The kidnapping and torture of more than 60 people involved Taiwan’s major gangs, police officials said as authorities warned that jobseekers are still being conned by human traffickers.
At a news conference in Taipei yesterday, National Police Agency Director-General Huang Ming-chao (黃明昭) praised judicial agencies and local police for their diligence, when announcing that nine suspects had been arrested in a case of alleged kidnapping and human trafficking by a gang based in the Hsinchu area.

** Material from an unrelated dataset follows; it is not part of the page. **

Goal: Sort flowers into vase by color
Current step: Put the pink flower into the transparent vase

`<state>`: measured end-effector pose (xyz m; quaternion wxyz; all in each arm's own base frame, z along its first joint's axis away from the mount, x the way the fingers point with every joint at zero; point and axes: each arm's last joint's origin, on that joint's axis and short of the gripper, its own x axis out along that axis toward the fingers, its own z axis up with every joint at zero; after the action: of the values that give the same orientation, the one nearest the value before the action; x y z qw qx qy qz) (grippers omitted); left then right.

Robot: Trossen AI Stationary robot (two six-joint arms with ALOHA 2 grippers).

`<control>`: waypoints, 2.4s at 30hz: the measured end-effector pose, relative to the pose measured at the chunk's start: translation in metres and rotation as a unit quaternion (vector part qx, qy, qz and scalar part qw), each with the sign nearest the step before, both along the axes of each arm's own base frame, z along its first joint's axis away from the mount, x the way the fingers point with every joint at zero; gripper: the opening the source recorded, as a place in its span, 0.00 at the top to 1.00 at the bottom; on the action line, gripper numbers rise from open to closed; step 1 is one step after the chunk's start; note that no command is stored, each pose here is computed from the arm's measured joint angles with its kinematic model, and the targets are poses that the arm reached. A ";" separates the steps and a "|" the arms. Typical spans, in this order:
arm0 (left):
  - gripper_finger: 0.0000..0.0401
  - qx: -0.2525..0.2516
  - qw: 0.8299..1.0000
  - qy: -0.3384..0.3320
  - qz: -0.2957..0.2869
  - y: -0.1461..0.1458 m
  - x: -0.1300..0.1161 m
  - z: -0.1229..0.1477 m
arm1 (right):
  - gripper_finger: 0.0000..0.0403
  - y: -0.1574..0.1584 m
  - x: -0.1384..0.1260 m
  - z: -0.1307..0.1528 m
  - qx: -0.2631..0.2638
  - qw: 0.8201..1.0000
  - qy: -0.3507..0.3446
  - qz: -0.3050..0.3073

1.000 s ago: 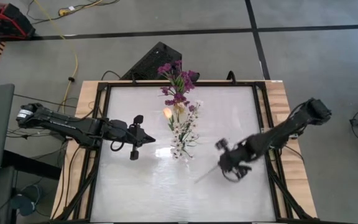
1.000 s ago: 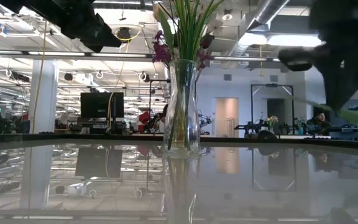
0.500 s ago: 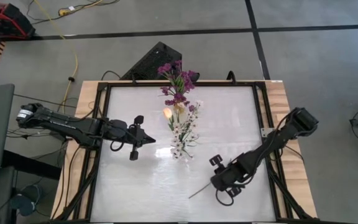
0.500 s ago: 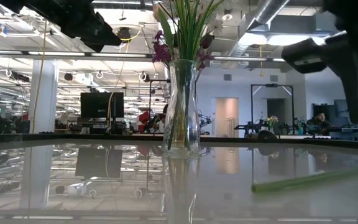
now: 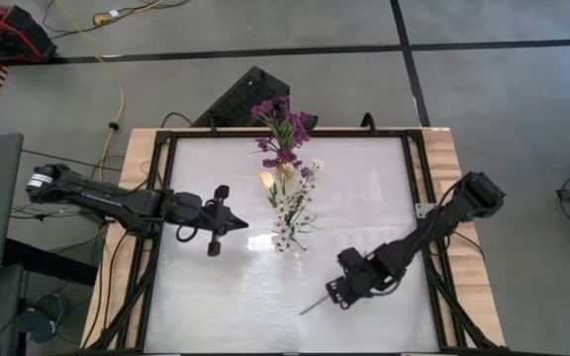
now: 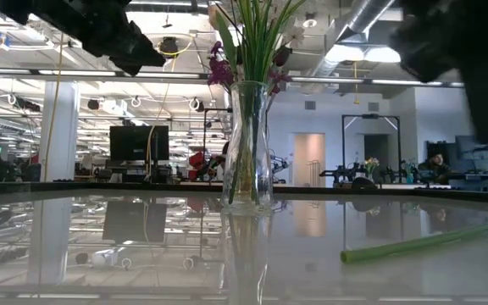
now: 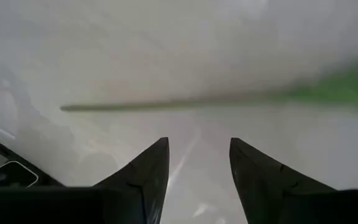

“Our government is taking strong action, with law enforcement agencies undertaking operations across the nation. We are clamping down on snakehead operations involving human trafficking to Southeast Asia, and have cracked down on extortion and torture rings, cutting off their money flows, and are tracking down gang members involved in these crimes,” Huang said.
Most recently, police rescued a university student after his family reported him missing, arresting nine suspects in the process, he said.
The suspects were allegedly led by a man surnamed Fu (傅), and all of them are members of the Wind-Blown Sand Gang based in the Hsinchu area, Huang said.
Meanwhile, Chen Wei-hua (陳樺韋) and Tu Shih-hung (涂世泓), who are alleged to be the leaders of an extortion ring that was responsible for killing three people and keeping about 60 people captive, were yesterday put in judicial detention, while another 21 suspects were detained following questioning and denied bail.
Criminal Investigation Bureau officials said background checks showed that Chen was a member of the Four Seas Gang and had a prior conviction involving fraud and money laundering, while Tu had been charged with drug trafficking and illegal confinement.
Huang said that police had arrested 10 suspects linked to two Taiwanese human trafficking rings that were duping people and sending them to Cambodia.
The suspects were members of the Bamboo Union, the Four Seas Gang, and the Heavenly Way Alliance — the nation’s three leading organized crime syndicates.
Bureau official Lai Chun-yao (賴俊堯) said most of the extortion and torture rings had members of these three gangs involved, as well as some regional gangs.
Lai said that a man surnamed Wu (吳), a member of the Bamboo Union’s Ming Ren chapter, went to Cambodia to coordinate with a Chinese triad, and had his family members place online adverts for high-paying jobs overseas that included free accommodation and three meals a day to entrap Taiwanese.
“Once they arrive at airports in Cambodia, the victims’ passports and personal papers are taken away. Then each are sold to detention facilities run by the Chinese triad, for the telecom fraud and extortion scam operations,” Lai said.
So far this year, police officials have reported receiving 693 calls for help from people who have been held captive in centers run by the Chinese triad in Southeast Asia.
Officials said that 315 Taiwanese have been reported missing and not yet returned home.